The Washington Nationals came into the 2015 season with incredible expectations. They had just acquired prized free agent starting pitcher Max Scherzer to add to an already-stout starting rotation, and everything was looking good for the Nats to possibly win their first World Series in team history.

The signing of Scherzer even prompted star outfielder Bryce Harper to deliver the line, “where’s my ring,” to David Jones of USA Today.

Unfortunately for them, nothing has gone even close to how they had planned. Leadoff hitter and offensive catalyst Denard Span has barely played, the trio of Anthony Rendon, Ryan Zimmerman and Jayson Werth have missed significant time and the pitching staff hasn’t live up to the offseason hype.

But while all that is bad, the club hasn’t been helped out at all by its manager. Matt Williams is still living in the Stone Age when it comes to employing his relief pitchers, and it’s getting downright comical.

The first exhibition of Williams’ misuse came in last year’s NLDS, when the Nationals were facing elimination against the Giants. In the late innings of a skin tight game, Williams brought in Aaron Barrett, Matt Thornton and Rafael Soriano to pitch in high-leverage situations. Meanwhile, the two best relievers on the team – Tyler Clippard and Drew Storen – and a fully rested Stephen Strasburg sat in the bullpen and watched the season end.

On Monday and Tuesday against the Cardinalds, Williams’ mismanagement was on full display.  In the first game of the series, the Nats were winning 5-3 in the bottom of the seventh after Zimmerman hit a clutch go-ahead three-run homer. However, Casey Janssen imploded in the inning, allowing four runs, and Washington fell another game behind the Mets, who beat the Phillies that night.

The initial reaction was that it was stupid for Williams not to turn to Storen as the seventh inning was unraveling, but after the game it was revealed that Storen was unavailable.

The sad thing, though, is that even if Storen would have been available, Williams likely wouldn’t have used him. The Nats manager has the preconceived notion that Janssen will pitch the seventh inning, Storen the eighth and Jonathan Papelbon in the ninth. But, again, there is an asterisk by “Papelbon in the ninth,” because Williams has stubbornly refused to pitch Papelbon unless it is a save situation.

While that is the ideal usage, the Nationals are fighting for their lives in early September.

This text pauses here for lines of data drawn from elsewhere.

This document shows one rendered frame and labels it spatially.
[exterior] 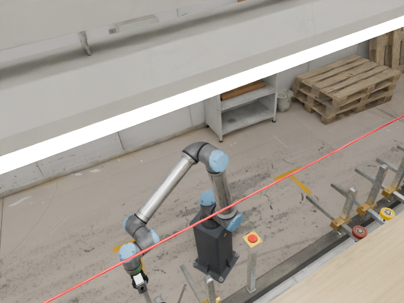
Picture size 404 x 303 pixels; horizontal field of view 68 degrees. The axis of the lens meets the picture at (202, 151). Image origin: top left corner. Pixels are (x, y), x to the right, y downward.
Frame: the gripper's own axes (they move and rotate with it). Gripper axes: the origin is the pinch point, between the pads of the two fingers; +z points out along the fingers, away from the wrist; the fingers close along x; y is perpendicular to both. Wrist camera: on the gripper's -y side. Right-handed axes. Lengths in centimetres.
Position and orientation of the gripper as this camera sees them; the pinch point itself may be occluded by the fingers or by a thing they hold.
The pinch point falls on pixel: (143, 288)
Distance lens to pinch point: 192.4
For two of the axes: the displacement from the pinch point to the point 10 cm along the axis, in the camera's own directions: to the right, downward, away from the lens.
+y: -4.9, -5.2, 7.0
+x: -8.7, 3.7, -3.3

They are falling farther and farther behind the surging Mets, so much so that they need to have a win-or-go-home attitude about every game.

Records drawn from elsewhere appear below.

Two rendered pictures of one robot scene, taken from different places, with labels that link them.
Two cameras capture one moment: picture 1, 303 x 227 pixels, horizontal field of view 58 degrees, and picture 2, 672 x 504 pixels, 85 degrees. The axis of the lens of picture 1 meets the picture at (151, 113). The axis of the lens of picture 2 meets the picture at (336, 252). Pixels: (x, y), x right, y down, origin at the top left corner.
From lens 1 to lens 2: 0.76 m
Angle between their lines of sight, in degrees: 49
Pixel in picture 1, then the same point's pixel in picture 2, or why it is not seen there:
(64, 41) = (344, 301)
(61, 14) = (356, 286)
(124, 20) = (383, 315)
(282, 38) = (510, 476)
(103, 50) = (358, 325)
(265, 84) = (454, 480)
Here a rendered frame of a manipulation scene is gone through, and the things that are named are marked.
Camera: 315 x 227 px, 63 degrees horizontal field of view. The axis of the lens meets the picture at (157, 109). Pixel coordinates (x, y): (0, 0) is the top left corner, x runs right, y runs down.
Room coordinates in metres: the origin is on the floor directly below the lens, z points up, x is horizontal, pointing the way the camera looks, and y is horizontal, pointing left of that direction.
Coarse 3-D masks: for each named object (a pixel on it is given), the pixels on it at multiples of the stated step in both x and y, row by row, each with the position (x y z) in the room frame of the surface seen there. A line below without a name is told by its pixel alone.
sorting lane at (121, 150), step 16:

Williams apparently disagrees. Because on Tuesday night, with the game tied 5-5 in the bottom of the ninth, he had the chance to use Papelbon, who hadn’t pitched in the series. But, of course, he didn’t, and Brandon Moss hit a walk-off three-run homer to put the Nats yet another game behind the Mets.

And what did Williams have to say after the game?

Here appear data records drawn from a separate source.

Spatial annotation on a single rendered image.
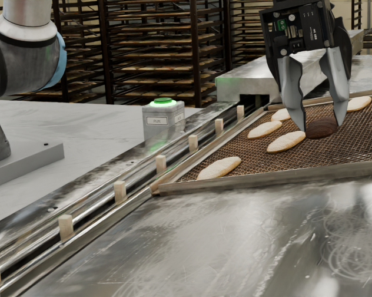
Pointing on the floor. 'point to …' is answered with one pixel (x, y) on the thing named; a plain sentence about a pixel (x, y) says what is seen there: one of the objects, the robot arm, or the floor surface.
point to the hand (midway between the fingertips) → (320, 116)
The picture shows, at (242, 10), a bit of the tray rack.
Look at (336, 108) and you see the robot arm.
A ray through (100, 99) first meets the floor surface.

“What we tried to do last night was stay off Casey [Janssen] because he had such a heavy workload the night before,” the manager said on a radio interview.

Seriously? That’s kind of funny considering that is the exact opposite of what happened. Unless “staying off Casey” means pitching him in another important game the very next day after he threw 26 high-stress pitches, then it doesn’t make any sense.

In the ninth inning of a must-win game (they all are at this point), Williams had two options. He could have used a fresh Papelbon – the same Papelbon who the Nats liked so much that they traded for him at the deadline and displaced Storen as the closer – or a tired Janssen who had gotten hit around the night before.

For some reason, he elected to go with the latter, and they lost the game. And again, he tried to justify the decision.

“So everybody wants to know why you don’t use Papelbon in that situation,” Williams said. “Let’s say, for instance, ‘Pap’ throws a clean ninth and we score in the 10th. Who’s closing the game for us? I guess it’d be ‘Somebody,’ right?”

That’s exactly the point. In that situation, with the season slipping away, a clean ninth inning should be the only thing on the manager’s mind. Who cares about the tenth, eleventh or whatever, if you don’t hold the Cardinals scoreless in that one inning, nothing else matters.

Also, if Papelbon pitches a clean ninth, the Nats score in the tenth, how about having Papelbon pitch the tenth? Now Williams obviously doesn’t like anyone to pitch out of their set-in-stone “role,” but it’s not like Papelbon couldn’t handle it. He has only pitched in 11 of the 33 games that he has been with Washington and he has only pitched on consecutive days twice.

“All these people want to know why Papelbon isn’t in the game,” Williams said. “Because we lost. He’s our closer. He’s the one that closes the game.”

It’s simple, actually.

IF YOU DON’T GET TO EXTRA INNINGS, THERE’S NO GAME TO CLOSE.

Barry Svrluga of the Washington Post put it in a bit more diplomatic form.

“Except on a night the Nationals had to win, there was no game to close,” Svrluga wrote in a recent column. “What’s striking here isn’t just that Williams didn’t put Papelbon in the game, but that he didn’t consider it. Not Tuesday night and, it appears, not in the future. His cast-in-stone stance on the issue is jarring because, by his own words, he wouldn’t consider using a reliever out of his assigned role no matter the situation, no matter the consequences. He hasn’t changed after 2014, when Bruce Bochy badly out-managed him in the playoffs. What makes us think he’ll change after Sept. 2, 2015?”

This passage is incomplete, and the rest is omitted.